Problem details: Please state how many lines of the records hold the string "body", giving nothing but the number.

Records drawn from a dataset:
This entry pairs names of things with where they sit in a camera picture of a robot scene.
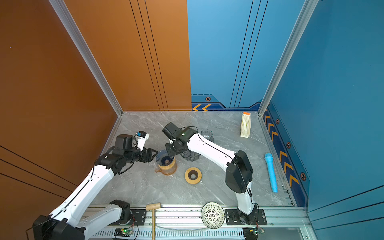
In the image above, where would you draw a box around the blue glass dripper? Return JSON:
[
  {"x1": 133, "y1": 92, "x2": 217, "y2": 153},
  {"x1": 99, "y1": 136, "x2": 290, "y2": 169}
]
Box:
[{"x1": 156, "y1": 150, "x2": 174, "y2": 167}]

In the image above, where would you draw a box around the wooden ring holder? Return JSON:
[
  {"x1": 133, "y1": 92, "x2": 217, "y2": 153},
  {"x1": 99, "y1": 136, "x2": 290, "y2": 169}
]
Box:
[
  {"x1": 185, "y1": 167, "x2": 202, "y2": 185},
  {"x1": 158, "y1": 156, "x2": 176, "y2": 170}
]

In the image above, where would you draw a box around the orange glass carafe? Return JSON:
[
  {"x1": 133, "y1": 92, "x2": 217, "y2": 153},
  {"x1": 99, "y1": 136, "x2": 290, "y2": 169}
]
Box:
[{"x1": 155, "y1": 162, "x2": 177, "y2": 176}]

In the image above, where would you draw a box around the coffee filter pack orange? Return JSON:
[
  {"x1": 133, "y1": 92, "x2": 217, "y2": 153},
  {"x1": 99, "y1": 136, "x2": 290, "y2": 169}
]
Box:
[{"x1": 241, "y1": 112, "x2": 252, "y2": 138}]

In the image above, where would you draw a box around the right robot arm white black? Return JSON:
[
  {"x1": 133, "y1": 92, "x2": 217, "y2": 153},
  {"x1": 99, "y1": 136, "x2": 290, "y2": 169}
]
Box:
[{"x1": 162, "y1": 122, "x2": 258, "y2": 225}]

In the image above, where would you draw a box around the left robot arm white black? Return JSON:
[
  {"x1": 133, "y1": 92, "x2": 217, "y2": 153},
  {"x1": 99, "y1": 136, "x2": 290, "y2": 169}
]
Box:
[{"x1": 31, "y1": 131, "x2": 158, "y2": 240}]

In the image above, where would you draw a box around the grey glass dripper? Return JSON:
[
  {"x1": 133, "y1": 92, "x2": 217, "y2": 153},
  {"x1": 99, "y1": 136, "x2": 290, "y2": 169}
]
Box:
[{"x1": 181, "y1": 150, "x2": 201, "y2": 162}]

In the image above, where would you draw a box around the grey glass pitcher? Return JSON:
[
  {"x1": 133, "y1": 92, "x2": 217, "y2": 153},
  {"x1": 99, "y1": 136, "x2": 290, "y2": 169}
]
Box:
[{"x1": 201, "y1": 129, "x2": 215, "y2": 143}]

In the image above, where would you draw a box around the wooden mallet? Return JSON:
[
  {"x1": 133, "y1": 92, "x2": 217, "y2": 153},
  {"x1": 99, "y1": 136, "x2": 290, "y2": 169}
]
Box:
[{"x1": 146, "y1": 203, "x2": 162, "y2": 240}]

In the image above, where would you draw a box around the white woven trivet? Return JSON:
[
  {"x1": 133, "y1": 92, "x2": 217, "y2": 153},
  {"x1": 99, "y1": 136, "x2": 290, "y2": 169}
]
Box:
[{"x1": 201, "y1": 202, "x2": 225, "y2": 229}]

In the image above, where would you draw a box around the left green circuit board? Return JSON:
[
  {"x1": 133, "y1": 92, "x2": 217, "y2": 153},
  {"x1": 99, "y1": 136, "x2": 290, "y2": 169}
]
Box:
[{"x1": 114, "y1": 228, "x2": 134, "y2": 238}]

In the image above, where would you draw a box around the green circuit board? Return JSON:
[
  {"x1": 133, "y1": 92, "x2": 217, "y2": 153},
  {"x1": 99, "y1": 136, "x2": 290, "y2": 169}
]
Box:
[
  {"x1": 114, "y1": 228, "x2": 134, "y2": 238},
  {"x1": 243, "y1": 228, "x2": 265, "y2": 240}
]

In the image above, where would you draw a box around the light blue cylinder roll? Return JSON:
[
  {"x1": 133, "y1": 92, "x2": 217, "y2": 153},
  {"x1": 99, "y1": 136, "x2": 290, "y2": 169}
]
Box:
[{"x1": 265, "y1": 153, "x2": 278, "y2": 193}]

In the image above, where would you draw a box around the right green circuit board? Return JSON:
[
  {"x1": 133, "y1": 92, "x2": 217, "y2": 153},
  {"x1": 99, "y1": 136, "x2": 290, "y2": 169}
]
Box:
[{"x1": 243, "y1": 228, "x2": 265, "y2": 240}]

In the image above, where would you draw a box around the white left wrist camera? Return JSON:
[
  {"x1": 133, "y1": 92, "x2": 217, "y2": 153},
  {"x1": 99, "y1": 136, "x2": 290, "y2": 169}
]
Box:
[{"x1": 135, "y1": 131, "x2": 150, "y2": 151}]

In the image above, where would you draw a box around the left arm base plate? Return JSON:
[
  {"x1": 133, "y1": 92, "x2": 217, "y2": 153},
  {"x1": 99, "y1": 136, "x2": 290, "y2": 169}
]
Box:
[{"x1": 117, "y1": 209, "x2": 147, "y2": 226}]

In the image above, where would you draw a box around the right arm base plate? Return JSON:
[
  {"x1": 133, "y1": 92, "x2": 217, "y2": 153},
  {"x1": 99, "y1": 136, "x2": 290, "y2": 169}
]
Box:
[{"x1": 225, "y1": 207, "x2": 268, "y2": 226}]

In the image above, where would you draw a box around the left aluminium corner post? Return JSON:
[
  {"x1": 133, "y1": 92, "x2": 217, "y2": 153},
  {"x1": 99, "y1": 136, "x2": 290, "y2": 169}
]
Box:
[{"x1": 48, "y1": 0, "x2": 124, "y2": 117}]

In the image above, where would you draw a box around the aluminium corner post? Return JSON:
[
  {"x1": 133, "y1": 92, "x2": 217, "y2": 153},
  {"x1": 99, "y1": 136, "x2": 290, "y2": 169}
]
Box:
[
  {"x1": 48, "y1": 0, "x2": 124, "y2": 117},
  {"x1": 257, "y1": 0, "x2": 319, "y2": 117}
]

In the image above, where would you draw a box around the aluminium front rail frame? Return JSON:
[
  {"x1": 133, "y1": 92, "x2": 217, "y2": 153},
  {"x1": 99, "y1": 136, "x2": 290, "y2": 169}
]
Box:
[{"x1": 53, "y1": 204, "x2": 319, "y2": 240}]

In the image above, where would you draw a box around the right aluminium corner post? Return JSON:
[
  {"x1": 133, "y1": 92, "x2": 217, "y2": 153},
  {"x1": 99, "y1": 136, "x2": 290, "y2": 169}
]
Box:
[{"x1": 257, "y1": 0, "x2": 319, "y2": 117}]

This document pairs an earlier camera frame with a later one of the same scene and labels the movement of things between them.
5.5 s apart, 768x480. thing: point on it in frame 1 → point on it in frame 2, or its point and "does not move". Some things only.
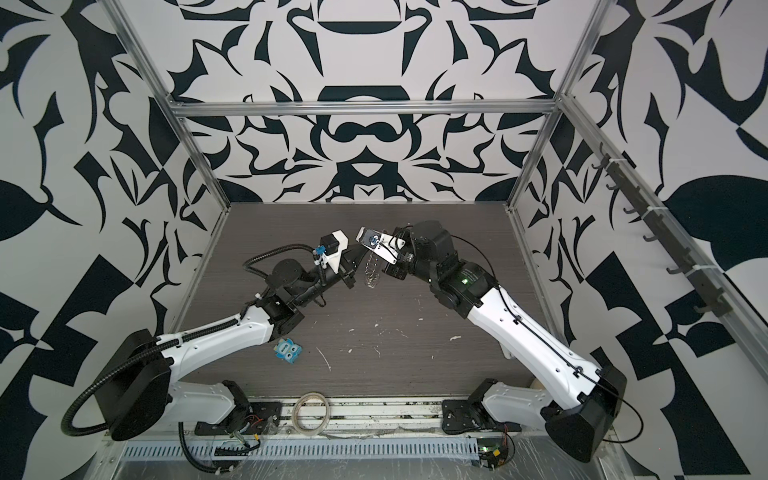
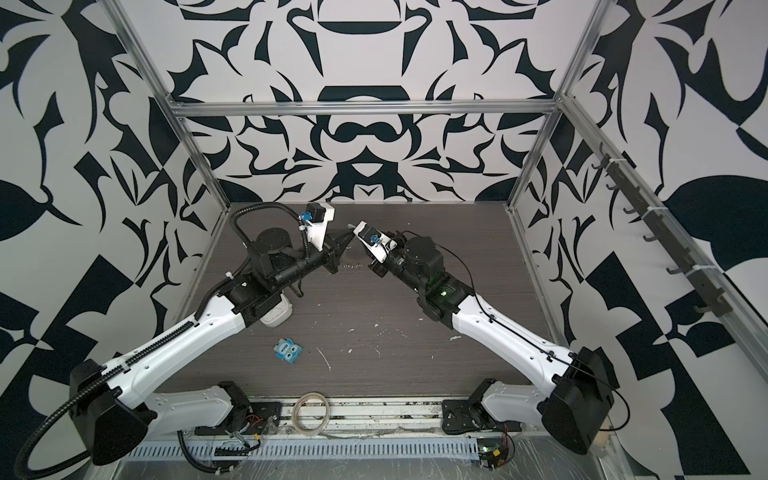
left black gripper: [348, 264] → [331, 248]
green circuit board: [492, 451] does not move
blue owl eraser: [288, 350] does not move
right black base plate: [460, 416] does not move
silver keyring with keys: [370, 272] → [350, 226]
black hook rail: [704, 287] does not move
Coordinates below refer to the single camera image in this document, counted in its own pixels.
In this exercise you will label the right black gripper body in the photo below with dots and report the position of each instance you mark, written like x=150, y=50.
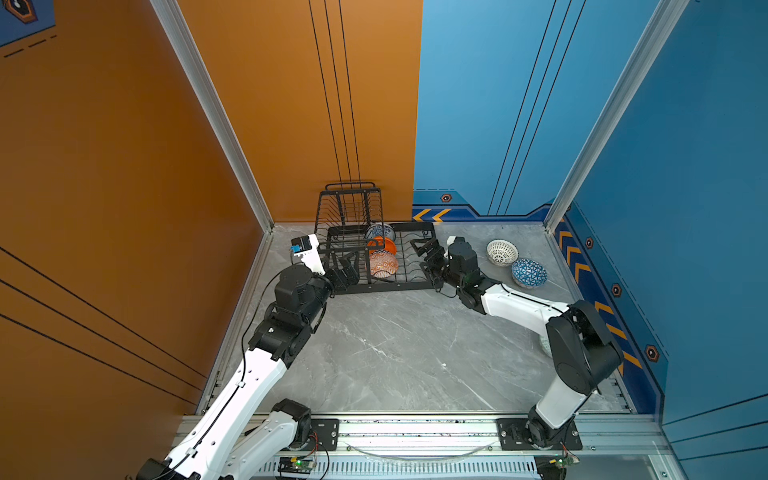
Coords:
x=443, y=270

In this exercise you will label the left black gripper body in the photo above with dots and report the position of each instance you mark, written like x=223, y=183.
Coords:
x=343, y=284

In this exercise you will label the red geometric pattern bowl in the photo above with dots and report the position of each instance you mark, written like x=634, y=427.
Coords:
x=383, y=264

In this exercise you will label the orange plastic bowl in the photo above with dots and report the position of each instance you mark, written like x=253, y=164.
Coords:
x=382, y=243

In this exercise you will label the black wire dish rack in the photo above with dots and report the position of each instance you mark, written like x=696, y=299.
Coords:
x=345, y=210

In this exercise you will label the blue floral white bowl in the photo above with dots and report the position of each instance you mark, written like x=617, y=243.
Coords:
x=380, y=229

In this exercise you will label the green geometric pattern bowl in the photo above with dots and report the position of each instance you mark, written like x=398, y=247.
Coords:
x=545, y=345

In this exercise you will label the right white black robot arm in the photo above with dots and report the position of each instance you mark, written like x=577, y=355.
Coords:
x=583, y=350

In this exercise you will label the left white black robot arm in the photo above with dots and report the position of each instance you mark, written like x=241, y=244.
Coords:
x=218, y=447

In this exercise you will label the white lattice pattern bowl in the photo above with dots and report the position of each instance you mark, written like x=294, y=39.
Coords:
x=501, y=253

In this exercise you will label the blue dotted pattern bowl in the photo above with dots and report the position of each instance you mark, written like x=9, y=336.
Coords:
x=528, y=273

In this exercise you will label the left green circuit board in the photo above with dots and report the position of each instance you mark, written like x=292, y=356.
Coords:
x=295, y=467

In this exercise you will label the green circuit board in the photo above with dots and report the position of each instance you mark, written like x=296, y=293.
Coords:
x=555, y=467
x=295, y=467

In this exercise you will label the right green circuit board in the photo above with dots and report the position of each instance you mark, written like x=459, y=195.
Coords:
x=555, y=467

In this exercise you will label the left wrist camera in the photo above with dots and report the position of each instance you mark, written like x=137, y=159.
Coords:
x=306, y=249

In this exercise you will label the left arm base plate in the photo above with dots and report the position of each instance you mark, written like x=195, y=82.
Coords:
x=317, y=433

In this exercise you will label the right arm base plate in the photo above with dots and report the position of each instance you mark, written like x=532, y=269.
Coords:
x=522, y=434

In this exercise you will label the aluminium front rail frame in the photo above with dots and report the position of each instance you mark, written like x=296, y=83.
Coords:
x=456, y=446

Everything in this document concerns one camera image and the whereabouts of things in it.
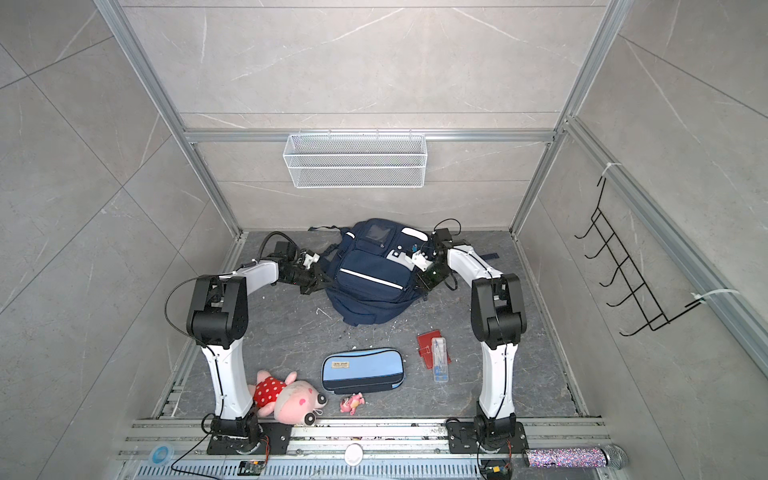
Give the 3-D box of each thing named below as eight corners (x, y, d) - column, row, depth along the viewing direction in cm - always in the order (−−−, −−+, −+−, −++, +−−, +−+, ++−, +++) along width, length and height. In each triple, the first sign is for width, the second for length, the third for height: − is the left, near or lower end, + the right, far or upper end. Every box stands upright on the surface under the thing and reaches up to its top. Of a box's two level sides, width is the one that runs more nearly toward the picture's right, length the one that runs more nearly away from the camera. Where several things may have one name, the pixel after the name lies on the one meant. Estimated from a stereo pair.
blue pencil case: (321, 394, 82) (318, 390, 79) (327, 352, 89) (325, 347, 86) (405, 394, 82) (405, 390, 79) (404, 352, 89) (404, 347, 86)
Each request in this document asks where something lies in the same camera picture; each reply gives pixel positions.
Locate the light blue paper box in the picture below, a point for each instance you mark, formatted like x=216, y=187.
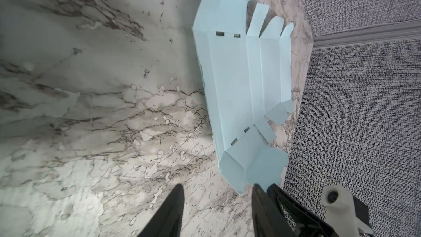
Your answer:
x=246, y=73

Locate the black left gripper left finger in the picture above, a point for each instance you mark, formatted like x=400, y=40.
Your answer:
x=167, y=221

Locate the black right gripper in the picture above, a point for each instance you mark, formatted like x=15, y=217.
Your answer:
x=346, y=215

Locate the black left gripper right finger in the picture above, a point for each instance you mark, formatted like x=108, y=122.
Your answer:
x=267, y=219

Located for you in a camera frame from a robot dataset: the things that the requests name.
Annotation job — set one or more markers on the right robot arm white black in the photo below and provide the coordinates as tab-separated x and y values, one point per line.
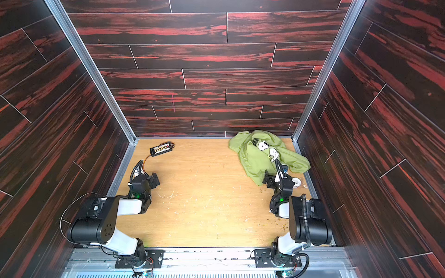
307	224

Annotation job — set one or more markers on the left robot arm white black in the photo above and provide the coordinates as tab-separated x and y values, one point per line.
97	224

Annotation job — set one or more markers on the black battery pack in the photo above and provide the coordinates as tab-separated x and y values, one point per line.
161	149

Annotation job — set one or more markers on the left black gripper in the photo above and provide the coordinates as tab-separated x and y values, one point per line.
140	177

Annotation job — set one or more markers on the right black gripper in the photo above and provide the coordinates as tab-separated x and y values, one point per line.
278	179

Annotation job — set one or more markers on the green jacket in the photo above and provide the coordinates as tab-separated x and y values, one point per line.
259	151

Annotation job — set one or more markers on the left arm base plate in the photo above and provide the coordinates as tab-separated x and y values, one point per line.
150	258

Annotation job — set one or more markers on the aluminium front rail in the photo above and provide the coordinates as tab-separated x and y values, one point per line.
212	262

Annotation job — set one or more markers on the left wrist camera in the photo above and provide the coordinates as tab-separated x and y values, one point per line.
137	170

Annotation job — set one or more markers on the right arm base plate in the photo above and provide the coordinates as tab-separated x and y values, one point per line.
266	258

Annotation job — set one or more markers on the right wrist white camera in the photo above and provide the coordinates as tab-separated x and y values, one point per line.
282	171

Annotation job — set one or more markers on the white tape roll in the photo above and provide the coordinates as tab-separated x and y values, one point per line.
296	182

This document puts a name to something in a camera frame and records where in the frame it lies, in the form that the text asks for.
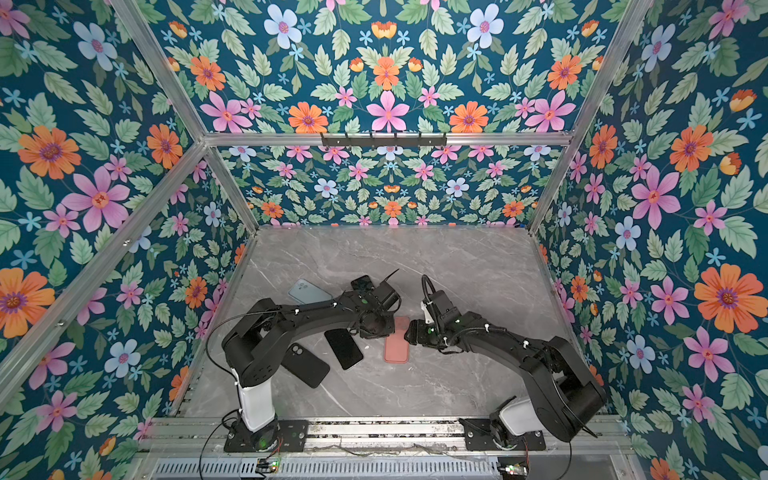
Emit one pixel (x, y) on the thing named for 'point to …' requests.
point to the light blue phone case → (306, 292)
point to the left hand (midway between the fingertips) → (396, 328)
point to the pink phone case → (396, 347)
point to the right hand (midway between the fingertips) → (411, 336)
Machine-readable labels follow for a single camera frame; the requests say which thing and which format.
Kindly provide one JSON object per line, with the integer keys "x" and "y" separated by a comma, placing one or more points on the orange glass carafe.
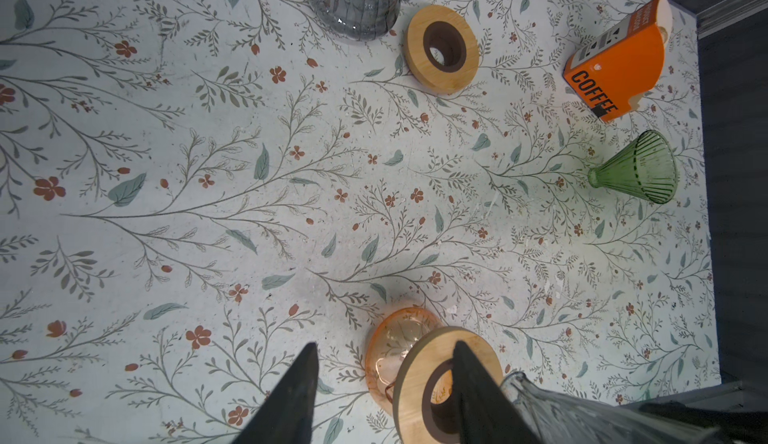
{"x": 388, "y": 347}

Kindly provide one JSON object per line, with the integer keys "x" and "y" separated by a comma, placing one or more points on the orange coffee filter box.
{"x": 612, "y": 73}

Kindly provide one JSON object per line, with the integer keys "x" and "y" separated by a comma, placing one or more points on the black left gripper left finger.
{"x": 286, "y": 415}

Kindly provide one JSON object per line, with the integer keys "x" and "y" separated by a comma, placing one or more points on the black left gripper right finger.
{"x": 484, "y": 414}

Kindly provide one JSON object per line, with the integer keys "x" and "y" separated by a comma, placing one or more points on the grey glass dripper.
{"x": 561, "y": 418}

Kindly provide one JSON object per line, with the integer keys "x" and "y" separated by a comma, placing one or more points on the green glass dripper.
{"x": 645, "y": 169}

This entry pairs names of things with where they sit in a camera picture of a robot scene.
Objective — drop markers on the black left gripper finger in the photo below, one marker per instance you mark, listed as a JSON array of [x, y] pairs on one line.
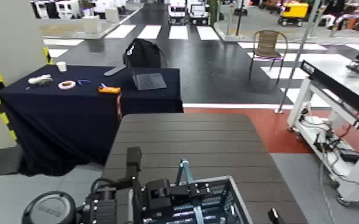
[[273, 216]]

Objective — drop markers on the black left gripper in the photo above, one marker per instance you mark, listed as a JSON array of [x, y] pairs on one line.
[[157, 191]]

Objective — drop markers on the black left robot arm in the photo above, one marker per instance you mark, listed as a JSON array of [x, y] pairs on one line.
[[49, 208]]

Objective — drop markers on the black power adapter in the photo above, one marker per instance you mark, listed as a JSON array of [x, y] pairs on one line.
[[349, 155]]

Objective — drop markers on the black open laptop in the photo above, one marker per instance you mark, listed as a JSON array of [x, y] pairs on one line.
[[149, 80]]

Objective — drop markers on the orange hand tool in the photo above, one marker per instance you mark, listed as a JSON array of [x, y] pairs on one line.
[[109, 90]]

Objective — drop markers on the table with navy cloth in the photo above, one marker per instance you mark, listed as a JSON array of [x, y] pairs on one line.
[[73, 119]]

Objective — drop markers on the grey flat bar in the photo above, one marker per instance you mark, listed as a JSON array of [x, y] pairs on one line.
[[114, 70]]

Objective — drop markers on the black backpack on chair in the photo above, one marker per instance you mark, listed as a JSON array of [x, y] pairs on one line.
[[143, 53]]

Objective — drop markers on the blue pen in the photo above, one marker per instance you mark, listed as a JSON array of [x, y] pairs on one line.
[[83, 82]]

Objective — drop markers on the pink white tape roll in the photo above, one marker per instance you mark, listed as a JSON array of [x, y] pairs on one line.
[[66, 84]]

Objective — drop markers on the white table with black edge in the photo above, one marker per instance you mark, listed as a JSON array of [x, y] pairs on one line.
[[339, 70]]

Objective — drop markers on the grey metal stand pole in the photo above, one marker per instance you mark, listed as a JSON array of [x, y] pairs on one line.
[[298, 53]]

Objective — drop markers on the brown wicker metal chair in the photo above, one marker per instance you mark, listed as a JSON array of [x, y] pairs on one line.
[[267, 43]]

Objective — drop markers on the white paper cup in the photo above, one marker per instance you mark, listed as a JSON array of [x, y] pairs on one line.
[[61, 66]]

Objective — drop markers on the white model truck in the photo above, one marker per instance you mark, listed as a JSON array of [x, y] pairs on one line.
[[177, 12], [199, 13]]

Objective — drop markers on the dark street lamp pole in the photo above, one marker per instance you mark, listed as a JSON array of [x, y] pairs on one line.
[[239, 15]]

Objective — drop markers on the white square block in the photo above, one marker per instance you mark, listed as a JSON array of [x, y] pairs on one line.
[[92, 24]]

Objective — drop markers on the small yellow black corner guard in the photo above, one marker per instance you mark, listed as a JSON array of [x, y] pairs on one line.
[[47, 54]]

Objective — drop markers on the yellow small vehicle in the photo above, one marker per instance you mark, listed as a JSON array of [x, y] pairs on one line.
[[293, 13]]

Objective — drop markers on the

Answer below: 2